The islands are composed of granite. There are five islets, 12 km south of Puerto Vallarta. The three largest arches are named Roca de Los Arcos (The Rock of the Arches), Roca de la Tortuga (Turtle Rock), and Roca del Diablo (Devil's Rock). Devil's Rock is named so due to one of its cliffs' shadows looking similar to Satan. The waters around the park may be the deepest in the Bay of Banderas, going as deep as 480 m.
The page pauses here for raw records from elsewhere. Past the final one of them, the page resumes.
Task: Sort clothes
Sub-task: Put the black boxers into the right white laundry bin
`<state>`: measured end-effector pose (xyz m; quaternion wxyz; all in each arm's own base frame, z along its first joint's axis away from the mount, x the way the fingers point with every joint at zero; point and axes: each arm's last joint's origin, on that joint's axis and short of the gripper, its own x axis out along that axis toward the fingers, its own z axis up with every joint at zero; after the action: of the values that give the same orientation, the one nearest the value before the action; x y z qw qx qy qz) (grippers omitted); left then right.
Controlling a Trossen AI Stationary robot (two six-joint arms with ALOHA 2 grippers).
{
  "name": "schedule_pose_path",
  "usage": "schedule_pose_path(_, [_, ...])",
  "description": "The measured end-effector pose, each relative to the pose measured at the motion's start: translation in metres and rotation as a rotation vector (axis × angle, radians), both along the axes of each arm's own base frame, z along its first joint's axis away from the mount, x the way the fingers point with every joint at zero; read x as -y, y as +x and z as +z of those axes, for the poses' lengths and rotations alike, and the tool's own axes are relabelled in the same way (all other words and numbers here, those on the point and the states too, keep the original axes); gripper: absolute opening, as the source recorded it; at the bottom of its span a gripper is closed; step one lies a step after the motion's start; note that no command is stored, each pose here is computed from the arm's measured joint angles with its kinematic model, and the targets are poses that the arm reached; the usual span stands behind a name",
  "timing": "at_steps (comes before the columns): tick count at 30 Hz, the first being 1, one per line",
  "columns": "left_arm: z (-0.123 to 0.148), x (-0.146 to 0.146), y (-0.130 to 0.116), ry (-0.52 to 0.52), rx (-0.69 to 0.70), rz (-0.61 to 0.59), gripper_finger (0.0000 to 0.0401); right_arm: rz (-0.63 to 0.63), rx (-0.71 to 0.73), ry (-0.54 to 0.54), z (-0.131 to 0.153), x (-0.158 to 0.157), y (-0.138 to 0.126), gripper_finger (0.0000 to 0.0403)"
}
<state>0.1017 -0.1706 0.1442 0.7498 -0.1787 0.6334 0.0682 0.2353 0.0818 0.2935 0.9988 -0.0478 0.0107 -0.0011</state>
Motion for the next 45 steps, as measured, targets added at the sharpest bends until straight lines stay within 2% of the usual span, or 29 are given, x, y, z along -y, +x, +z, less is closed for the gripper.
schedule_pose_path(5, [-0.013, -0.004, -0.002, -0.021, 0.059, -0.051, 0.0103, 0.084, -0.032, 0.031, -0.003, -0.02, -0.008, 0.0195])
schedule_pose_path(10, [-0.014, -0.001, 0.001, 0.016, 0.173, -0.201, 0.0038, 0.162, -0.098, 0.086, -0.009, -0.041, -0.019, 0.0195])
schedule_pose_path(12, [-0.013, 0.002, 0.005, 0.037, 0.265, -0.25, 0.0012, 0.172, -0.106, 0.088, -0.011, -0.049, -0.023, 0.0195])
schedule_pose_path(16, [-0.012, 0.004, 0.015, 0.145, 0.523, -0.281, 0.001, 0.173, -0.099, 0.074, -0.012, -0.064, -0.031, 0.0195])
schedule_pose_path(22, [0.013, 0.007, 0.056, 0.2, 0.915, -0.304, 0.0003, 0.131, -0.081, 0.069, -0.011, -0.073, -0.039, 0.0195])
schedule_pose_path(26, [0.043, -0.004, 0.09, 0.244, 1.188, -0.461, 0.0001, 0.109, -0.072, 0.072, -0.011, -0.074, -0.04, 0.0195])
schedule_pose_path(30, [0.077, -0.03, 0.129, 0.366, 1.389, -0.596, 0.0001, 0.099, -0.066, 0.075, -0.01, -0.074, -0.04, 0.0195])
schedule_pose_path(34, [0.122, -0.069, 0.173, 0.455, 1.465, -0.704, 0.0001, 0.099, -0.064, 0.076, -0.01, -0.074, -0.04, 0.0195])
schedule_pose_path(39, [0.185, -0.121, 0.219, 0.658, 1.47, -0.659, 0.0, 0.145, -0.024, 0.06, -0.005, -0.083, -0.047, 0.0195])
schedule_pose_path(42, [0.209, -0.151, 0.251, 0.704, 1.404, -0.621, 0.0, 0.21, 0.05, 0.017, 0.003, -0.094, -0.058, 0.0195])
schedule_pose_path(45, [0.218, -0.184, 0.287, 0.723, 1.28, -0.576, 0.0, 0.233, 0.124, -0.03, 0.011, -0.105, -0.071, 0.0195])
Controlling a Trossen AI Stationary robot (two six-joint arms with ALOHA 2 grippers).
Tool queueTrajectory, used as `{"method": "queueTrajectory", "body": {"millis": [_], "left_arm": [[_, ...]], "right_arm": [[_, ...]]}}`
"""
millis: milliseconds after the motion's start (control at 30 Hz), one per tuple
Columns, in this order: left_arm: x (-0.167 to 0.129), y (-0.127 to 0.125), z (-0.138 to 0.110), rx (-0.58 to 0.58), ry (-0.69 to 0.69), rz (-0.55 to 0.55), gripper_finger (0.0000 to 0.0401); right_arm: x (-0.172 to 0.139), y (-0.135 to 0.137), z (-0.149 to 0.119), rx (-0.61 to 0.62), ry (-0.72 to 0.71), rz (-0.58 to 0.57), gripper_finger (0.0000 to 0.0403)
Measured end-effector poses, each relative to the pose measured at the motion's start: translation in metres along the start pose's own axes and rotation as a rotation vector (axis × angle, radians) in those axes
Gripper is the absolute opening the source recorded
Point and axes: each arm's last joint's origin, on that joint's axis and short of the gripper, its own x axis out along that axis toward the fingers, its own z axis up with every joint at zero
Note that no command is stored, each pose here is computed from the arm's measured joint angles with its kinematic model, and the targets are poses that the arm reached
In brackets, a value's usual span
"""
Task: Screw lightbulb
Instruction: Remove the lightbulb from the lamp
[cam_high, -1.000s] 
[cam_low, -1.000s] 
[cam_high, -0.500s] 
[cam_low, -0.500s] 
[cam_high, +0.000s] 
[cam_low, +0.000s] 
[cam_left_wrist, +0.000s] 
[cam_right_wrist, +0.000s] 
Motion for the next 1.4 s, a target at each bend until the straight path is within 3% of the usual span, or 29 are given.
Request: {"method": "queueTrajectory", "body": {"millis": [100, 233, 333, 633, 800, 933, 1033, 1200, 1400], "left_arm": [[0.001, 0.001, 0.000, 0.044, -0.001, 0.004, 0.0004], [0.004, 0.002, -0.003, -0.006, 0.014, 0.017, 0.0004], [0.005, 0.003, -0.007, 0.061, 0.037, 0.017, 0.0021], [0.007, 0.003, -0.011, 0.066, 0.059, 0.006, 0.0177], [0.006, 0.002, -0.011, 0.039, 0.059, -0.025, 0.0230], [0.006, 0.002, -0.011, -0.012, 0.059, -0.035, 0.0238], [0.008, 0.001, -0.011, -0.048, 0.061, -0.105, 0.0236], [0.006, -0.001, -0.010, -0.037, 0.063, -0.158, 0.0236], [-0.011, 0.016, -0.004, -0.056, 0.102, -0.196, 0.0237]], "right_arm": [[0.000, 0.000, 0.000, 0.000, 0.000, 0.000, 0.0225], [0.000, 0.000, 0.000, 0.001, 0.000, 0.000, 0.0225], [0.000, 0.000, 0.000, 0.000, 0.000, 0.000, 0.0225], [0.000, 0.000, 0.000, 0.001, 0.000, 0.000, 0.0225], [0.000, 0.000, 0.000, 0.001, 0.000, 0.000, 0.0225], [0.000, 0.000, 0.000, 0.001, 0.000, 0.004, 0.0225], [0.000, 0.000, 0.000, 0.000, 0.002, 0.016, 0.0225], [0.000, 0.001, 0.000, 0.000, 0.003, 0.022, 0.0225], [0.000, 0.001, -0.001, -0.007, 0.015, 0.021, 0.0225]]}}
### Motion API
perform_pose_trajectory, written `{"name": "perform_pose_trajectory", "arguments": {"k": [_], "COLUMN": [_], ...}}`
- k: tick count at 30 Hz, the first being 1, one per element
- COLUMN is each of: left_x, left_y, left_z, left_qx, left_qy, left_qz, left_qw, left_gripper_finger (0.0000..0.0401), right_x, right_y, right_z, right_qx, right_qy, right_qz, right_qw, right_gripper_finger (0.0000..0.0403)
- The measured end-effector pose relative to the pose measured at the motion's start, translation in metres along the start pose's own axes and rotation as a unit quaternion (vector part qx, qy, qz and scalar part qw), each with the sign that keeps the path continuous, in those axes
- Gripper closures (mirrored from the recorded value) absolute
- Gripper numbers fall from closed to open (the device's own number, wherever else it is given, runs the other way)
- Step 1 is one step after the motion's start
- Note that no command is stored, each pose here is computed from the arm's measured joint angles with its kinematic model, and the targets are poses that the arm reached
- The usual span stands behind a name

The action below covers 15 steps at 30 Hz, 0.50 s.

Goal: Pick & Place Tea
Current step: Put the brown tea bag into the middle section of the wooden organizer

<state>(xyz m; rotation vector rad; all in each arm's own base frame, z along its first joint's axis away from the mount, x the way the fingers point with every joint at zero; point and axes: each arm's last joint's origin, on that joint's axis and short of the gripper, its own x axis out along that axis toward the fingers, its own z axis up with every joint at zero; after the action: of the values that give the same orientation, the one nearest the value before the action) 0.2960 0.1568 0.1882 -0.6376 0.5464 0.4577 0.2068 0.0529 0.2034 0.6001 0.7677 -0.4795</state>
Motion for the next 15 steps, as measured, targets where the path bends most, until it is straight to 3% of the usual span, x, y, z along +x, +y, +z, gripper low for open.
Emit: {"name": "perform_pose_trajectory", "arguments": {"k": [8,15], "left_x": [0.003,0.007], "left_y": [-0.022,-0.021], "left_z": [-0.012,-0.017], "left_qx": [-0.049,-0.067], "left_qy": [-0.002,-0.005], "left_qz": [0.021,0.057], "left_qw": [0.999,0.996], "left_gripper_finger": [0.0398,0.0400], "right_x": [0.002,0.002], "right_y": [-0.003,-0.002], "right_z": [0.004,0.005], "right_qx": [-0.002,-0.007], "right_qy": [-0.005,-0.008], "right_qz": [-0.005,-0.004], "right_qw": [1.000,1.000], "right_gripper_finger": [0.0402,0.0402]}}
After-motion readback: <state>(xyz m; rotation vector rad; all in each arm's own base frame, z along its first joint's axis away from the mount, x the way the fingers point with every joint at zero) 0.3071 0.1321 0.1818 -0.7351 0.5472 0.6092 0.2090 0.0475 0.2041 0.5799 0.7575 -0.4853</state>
They are not very far from the city, being able to be seen from the downtown district.

==Wildlife==
The park is an important breeding ground for birds such as osprey, blue-footed boobies, parakeets, cormorants, and pelicans.

Marine life that can be found in the waters below include the king angelfish, Pacific sergeant major, Cortez sea chub, giant damselfish, Moorish idol, Cortez rainbow wrasse, giant oceanic manta ray, Mexican goatfish, blacknosed butterflyfish, yellowtail surgeonfish, zebra moray, garden eels, eagle rays, octopuses, lobsters, seahorses, pufferfish, parrotfish, trumpetfish, cornetfish, clownfish, nudibranchs, anemones, and (rarely) sea turtles. From November to March, humpback whales, orcas, and dolphins are more common.

Bioluminescent plankton can be found in the area at night and are a major attraction.

==Activities==
Tourists and locals from Puerto Vallarta commonly visit to swim, dive, snorkel, kayak, and paddleboard. The larger arches are so big that a motorboat can be driven through them.

A rocky 250 m wall on the western side of the islets allows divers to head deeper into the bay, with two dive sites.